• Your goal
Repeat every line of the material, character for character.

• Records shown

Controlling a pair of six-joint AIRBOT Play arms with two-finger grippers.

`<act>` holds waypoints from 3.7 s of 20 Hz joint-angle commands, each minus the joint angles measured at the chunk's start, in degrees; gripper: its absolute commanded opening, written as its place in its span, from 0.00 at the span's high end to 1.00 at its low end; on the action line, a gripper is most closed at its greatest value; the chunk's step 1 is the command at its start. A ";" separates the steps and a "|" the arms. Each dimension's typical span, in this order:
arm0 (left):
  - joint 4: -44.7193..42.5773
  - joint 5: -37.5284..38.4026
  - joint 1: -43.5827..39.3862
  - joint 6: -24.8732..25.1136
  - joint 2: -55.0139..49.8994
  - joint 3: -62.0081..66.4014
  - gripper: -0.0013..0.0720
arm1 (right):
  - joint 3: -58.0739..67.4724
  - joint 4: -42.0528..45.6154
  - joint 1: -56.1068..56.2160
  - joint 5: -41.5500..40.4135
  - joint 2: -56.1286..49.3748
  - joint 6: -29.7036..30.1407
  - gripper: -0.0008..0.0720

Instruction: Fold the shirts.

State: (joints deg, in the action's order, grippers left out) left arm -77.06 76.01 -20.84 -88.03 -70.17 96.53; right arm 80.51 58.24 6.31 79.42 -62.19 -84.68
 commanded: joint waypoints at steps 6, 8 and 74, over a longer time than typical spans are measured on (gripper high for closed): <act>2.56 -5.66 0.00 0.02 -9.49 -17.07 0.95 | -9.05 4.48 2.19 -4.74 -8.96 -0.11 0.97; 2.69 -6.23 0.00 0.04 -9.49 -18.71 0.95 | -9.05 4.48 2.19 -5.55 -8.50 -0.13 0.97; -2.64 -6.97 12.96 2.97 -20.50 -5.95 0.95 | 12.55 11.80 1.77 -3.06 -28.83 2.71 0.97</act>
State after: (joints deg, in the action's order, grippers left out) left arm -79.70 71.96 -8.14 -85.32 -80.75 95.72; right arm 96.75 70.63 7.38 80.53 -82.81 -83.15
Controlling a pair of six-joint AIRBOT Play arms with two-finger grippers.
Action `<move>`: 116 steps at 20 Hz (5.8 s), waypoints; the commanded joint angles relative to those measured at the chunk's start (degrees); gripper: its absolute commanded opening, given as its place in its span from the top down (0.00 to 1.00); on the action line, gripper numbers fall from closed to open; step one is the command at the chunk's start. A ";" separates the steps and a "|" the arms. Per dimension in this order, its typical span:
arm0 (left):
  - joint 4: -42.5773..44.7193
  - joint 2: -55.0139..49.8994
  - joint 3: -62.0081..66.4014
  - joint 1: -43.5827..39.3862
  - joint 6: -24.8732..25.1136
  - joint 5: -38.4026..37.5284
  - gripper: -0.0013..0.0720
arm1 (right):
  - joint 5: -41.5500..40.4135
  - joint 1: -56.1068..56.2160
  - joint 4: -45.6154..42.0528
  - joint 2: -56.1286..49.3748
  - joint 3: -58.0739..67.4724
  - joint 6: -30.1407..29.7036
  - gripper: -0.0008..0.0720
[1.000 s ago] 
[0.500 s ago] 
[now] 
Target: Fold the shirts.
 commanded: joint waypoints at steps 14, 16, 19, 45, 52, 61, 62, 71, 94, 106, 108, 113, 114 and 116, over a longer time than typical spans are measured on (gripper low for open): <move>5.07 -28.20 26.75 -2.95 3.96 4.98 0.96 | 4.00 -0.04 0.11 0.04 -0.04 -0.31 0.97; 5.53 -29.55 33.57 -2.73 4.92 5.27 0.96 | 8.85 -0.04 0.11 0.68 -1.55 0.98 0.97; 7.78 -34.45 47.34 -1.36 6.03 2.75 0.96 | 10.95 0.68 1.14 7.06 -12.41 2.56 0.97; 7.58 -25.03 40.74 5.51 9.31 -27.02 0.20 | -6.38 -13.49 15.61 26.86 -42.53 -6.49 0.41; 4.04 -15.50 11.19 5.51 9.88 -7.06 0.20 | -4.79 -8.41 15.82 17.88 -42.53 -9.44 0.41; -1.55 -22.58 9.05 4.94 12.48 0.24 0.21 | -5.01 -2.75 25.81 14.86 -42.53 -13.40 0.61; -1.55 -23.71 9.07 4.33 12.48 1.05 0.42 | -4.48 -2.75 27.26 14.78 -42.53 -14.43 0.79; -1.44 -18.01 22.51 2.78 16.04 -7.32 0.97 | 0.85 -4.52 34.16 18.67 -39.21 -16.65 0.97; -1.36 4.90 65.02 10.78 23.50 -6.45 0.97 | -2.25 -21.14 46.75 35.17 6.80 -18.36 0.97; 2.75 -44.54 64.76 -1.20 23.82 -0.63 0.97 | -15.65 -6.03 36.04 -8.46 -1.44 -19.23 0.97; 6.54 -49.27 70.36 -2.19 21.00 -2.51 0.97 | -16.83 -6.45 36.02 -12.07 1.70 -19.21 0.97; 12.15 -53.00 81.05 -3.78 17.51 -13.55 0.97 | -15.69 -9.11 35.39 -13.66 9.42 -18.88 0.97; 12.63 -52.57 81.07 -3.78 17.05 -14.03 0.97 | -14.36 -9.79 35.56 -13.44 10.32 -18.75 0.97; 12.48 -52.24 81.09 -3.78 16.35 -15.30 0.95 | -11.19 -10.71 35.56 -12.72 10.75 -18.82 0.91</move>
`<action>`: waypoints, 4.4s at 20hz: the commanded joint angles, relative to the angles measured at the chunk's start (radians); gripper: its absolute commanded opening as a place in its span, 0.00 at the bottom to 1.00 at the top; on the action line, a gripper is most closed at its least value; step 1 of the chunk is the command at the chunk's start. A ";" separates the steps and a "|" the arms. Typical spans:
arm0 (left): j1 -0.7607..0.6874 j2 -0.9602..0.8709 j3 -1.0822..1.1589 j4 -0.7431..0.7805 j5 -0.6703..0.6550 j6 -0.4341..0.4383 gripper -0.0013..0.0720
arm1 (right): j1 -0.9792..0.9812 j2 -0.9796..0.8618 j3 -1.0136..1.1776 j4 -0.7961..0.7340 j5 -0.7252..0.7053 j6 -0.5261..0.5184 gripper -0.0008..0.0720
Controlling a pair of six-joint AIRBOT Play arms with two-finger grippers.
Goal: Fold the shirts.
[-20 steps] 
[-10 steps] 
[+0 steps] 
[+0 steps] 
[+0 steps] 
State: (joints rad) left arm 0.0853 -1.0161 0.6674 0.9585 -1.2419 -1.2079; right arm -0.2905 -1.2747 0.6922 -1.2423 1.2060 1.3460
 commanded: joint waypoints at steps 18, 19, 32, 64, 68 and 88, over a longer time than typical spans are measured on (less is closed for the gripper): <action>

• Exercise answer
Controlling a pair of six-joint AIRBOT Play arms with two-finger grippers.

`<act>` holds waypoints from 3.7 s of 20 Hz joint-angle commands, each minus the joint angles measured at the chunk's start, in degrees; gripper: its absolute commanded opening, written as its place in its span, from 0.00 at the span's high end to 1.00 at its low end; on the action line, a gripper is most closed at its greatest value; the chunk's step 1 is the command at its start. A ";" separates the steps and a "|" the arms. Each dimension's typical span, in this order:
arm0 (left):
  - joint 4: -44.7193..42.5773
  - joint 5: -37.5284..38.4026
  - joint 1: -43.5827..39.3862
  - joint 6: -24.8732..25.1136
  - joint 2: -55.0139..49.8994
  - joint 3: -62.0081..66.4014
  - gripper: -0.0013..0.0720
arm1 (right):
  - joint 3: -58.0739..67.4724
  - joint 4: -42.0528..45.6154
  - joint 1: -56.1068..56.2160
  - joint 5: -41.5500..40.4135
  - joint 2: -56.1286..49.3748
  - joint 6: -29.7036..30.1407
  - gripper: -0.0008..0.0720

Instruction: Fold the shirts.

State: (joints deg, in the action's order, grippers left out) left arm -77.06 76.01 -20.84 -88.03 -70.17 96.53; right arm 80.51 58.24 6.31 79.42 -62.19 -84.68
 commanded: joint waypoints at steps 6, 8 and 74, over a longer time than typical spans are measured on (gripper high for closed): <act>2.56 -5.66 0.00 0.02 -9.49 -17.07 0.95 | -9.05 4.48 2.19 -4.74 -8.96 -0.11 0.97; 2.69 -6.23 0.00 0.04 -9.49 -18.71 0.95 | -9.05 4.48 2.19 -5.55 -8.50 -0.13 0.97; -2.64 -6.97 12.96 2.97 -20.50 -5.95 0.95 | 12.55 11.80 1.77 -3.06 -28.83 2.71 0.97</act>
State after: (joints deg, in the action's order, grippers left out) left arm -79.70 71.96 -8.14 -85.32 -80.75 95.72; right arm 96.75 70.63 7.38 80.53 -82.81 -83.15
Controlling a pair of six-joint AIRBOT Play arms with two-finger grippers.
Action `<move>`: 116 steps at 20 Hz (5.8 s), waypoints; the commanded joint angles relative to those measured at the chunk's start (degrees); gripper: its absolute commanded opening, given as its place in its span from the top down (0.00 to 1.00); on the action line, gripper numbers fall from closed to open; step one is the command at the chunk's start. A ";" separates the steps and a "|" the arms. Per dimension in this order, its typical span:
arm0 (left):
  - joint 4: -42.5773..44.7193
  - joint 2: -55.0139..49.8994
  - joint 3: -62.0081..66.4014
  - joint 1: -43.5827..39.3862
  - joint 6: -24.8732..25.1136
  - joint 5: -38.4026..37.5284
  - gripper: -0.0013..0.0720
arm1 (right):
  - joint 5: -41.5500..40.4135
  - joint 1: -56.1068..56.2160
  - joint 4: -45.6154..42.0528
  - joint 2: -56.1286..49.3748
  - joint 3: -58.0739..67.4724
  - joint 6: -30.1407..29.7036
  - gripper: -0.0008..0.0720
[1.000 s ago] 
[0.500 s ago] 
[now] 
Target: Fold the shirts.
 commanded: joint waypoints at steps 14, 16, 19, 45, 52, 61, 62, 71, 94, 106, 108, 113, 114 and 116, over a longer time than typical spans are measured on (gripper low for open): <move>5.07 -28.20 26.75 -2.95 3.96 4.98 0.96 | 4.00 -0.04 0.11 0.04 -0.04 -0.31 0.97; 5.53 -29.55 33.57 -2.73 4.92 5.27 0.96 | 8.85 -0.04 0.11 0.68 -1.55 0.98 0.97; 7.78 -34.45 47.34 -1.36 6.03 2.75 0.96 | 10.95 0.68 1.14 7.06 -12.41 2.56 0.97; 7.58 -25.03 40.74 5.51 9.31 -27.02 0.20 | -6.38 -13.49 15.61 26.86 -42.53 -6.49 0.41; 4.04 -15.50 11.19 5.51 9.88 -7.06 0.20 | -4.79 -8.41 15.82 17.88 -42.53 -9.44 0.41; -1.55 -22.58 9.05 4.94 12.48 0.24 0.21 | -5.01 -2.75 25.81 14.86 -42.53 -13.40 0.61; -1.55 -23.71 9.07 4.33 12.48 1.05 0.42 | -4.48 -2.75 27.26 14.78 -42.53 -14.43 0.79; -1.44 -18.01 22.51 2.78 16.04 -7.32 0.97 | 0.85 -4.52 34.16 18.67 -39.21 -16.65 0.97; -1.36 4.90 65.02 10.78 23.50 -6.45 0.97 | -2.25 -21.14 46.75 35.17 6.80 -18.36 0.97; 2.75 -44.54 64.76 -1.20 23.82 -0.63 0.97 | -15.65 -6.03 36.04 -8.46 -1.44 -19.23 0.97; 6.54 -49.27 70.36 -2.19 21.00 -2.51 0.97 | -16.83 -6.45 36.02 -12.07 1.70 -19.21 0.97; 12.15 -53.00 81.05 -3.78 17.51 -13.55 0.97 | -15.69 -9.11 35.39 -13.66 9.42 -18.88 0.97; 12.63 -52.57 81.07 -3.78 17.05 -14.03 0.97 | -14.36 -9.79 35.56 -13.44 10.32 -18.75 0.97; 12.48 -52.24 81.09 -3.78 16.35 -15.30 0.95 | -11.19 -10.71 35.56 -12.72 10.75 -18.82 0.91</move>
`<action>`: waypoints, 4.4s at 20hz: the commanded joint angles, relative to the angles measured at the chunk's start (radians); gripper: its absolute commanded opening as a place in its span, 0.00 at the bottom to 1.00 at the top; on the action line, a gripper is most closed at its least value; step 1 of the chunk is the command at the chunk's start. A ";" separates the steps and a "|" the arms. Typical spans:
arm0 (left): j1 -0.7607..0.6874 j2 -0.9602..0.8709 j3 -1.0822..1.1589 j4 -0.7431..0.7805 j5 -0.6703..0.6550 j6 -0.4341..0.4383 gripper -0.0013..0.0720
arm1 (right): j1 -0.9792..0.9812 j2 -0.9796..0.8618 j3 -1.0136..1.1776 j4 -0.7961..0.7340 j5 -0.7252..0.7053 j6 -0.5261..0.5184 gripper -0.0008..0.0720
Controlling a pair of six-joint AIRBOT Play arms with two-finger grippers.
Goal: Fold the shirts.
[-20 steps] 
[-10 steps] 
[+0 steps] 
[+0 steps] 
[+0 steps] 
State: (joints rad) left arm 0.0853 -1.0161 0.6674 0.9585 -1.2419 -1.2079; right arm -0.2905 -1.2747 0.6922 -1.2423 1.2060 1.3460
 commanded: joint waypoints at steps 18, 19, 32, 64, 68 and 88, over a longer time than typical spans are measured on (less is closed for the gripper): <action>

That finishes the output for this exercise.